» **Required action**
In the material below, find every line containing "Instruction" and copy that line.
------------------------------------
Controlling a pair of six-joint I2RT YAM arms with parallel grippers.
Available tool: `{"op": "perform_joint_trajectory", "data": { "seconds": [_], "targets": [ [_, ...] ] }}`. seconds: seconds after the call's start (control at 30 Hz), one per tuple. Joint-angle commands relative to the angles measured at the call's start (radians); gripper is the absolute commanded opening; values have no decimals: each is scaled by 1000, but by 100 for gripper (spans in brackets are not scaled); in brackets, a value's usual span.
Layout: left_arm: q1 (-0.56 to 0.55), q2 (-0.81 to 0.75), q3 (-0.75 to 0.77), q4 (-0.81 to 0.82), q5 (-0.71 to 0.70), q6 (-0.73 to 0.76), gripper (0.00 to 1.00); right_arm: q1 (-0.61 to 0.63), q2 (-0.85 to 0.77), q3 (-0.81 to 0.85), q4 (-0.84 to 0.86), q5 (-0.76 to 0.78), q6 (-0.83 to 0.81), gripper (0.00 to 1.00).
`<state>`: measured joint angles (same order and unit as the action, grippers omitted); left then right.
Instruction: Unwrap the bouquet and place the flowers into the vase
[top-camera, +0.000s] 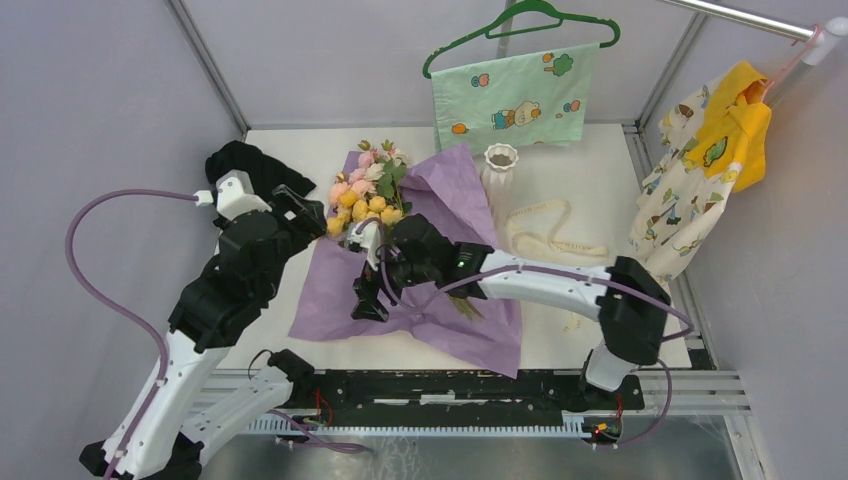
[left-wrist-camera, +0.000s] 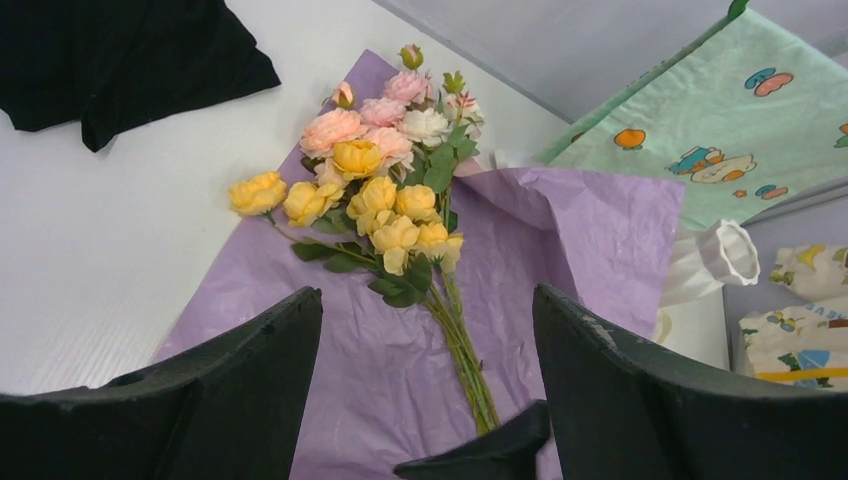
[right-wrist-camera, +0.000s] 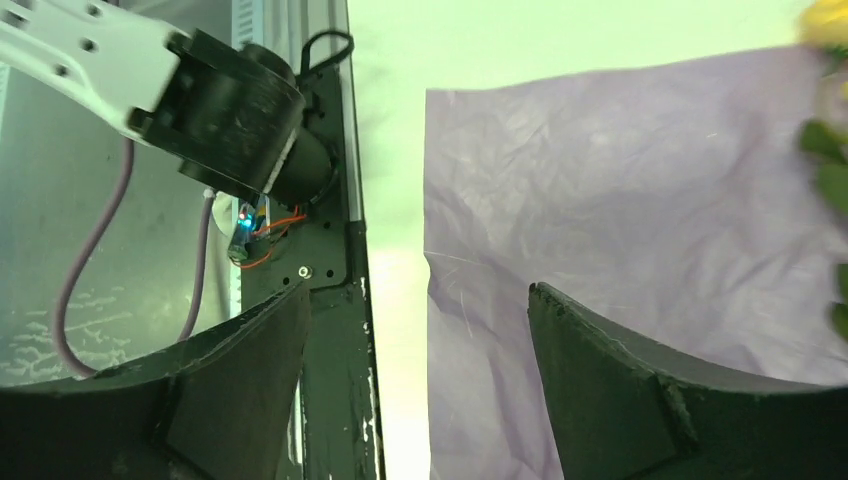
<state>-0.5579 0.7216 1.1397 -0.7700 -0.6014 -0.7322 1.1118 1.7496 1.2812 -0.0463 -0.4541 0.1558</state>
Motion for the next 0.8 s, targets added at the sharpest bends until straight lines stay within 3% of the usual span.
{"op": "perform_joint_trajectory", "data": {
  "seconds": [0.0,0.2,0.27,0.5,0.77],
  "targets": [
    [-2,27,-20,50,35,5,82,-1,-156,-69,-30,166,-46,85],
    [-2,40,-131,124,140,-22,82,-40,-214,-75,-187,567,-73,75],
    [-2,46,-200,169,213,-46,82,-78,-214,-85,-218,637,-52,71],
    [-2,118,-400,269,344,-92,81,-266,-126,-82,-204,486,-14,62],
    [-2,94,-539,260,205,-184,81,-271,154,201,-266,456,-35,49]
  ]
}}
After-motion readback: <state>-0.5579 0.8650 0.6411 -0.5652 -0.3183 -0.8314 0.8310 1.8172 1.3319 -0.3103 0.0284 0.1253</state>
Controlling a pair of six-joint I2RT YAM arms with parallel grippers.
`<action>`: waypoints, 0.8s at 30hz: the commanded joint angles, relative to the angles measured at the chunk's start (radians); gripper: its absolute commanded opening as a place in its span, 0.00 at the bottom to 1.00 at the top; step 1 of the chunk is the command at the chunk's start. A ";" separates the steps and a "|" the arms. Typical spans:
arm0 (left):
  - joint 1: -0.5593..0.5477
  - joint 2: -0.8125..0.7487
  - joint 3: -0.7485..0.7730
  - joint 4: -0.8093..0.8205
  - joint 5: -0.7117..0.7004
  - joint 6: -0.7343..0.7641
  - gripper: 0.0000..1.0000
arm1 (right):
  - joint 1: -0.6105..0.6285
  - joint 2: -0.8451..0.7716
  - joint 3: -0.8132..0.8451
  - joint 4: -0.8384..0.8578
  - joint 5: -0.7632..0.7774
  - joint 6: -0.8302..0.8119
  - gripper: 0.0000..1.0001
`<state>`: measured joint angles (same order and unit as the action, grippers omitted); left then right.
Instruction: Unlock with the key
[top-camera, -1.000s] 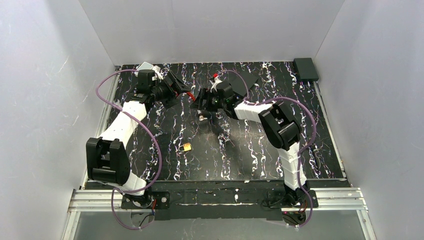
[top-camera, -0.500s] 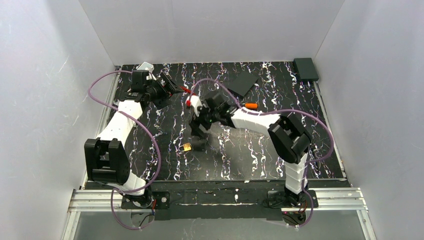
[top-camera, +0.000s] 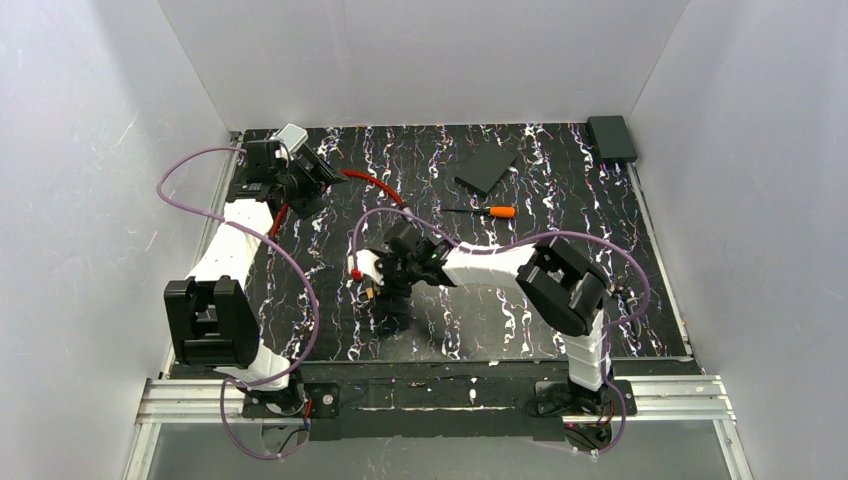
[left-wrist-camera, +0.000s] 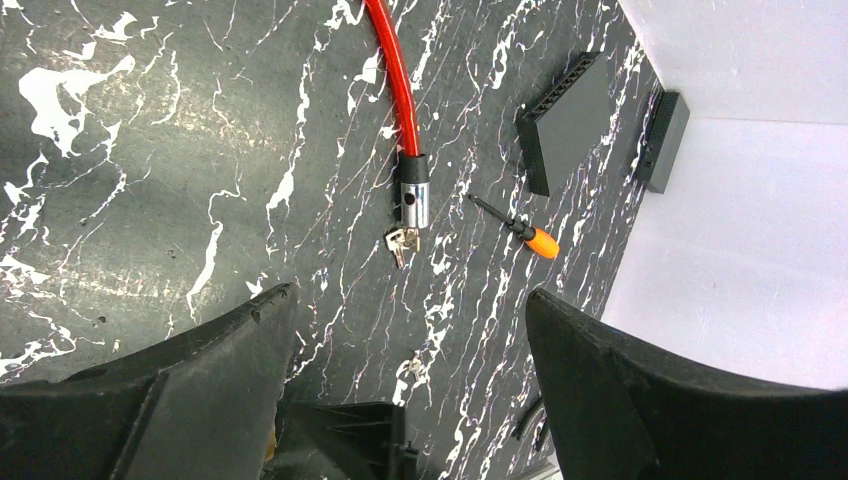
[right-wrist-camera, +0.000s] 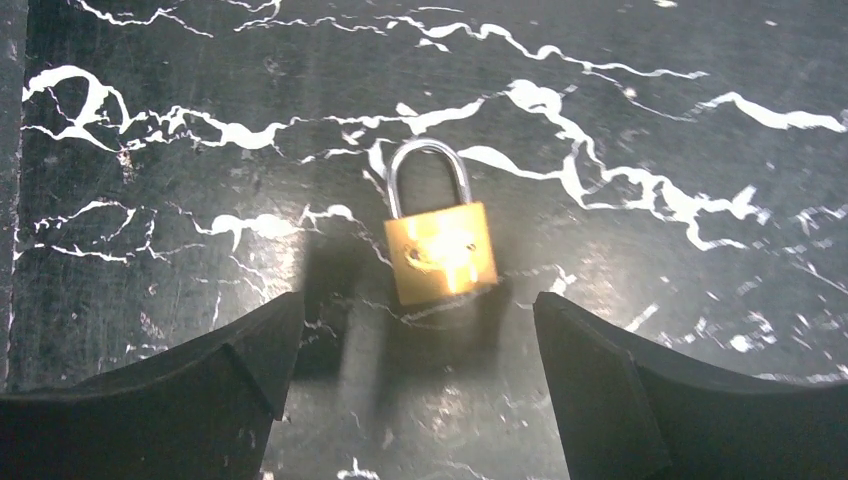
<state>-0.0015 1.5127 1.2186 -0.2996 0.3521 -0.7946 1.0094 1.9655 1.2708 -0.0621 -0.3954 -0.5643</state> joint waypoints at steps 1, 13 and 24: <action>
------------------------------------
» **Response to the exercise**
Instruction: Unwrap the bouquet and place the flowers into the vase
Instruction: Unlock with the key

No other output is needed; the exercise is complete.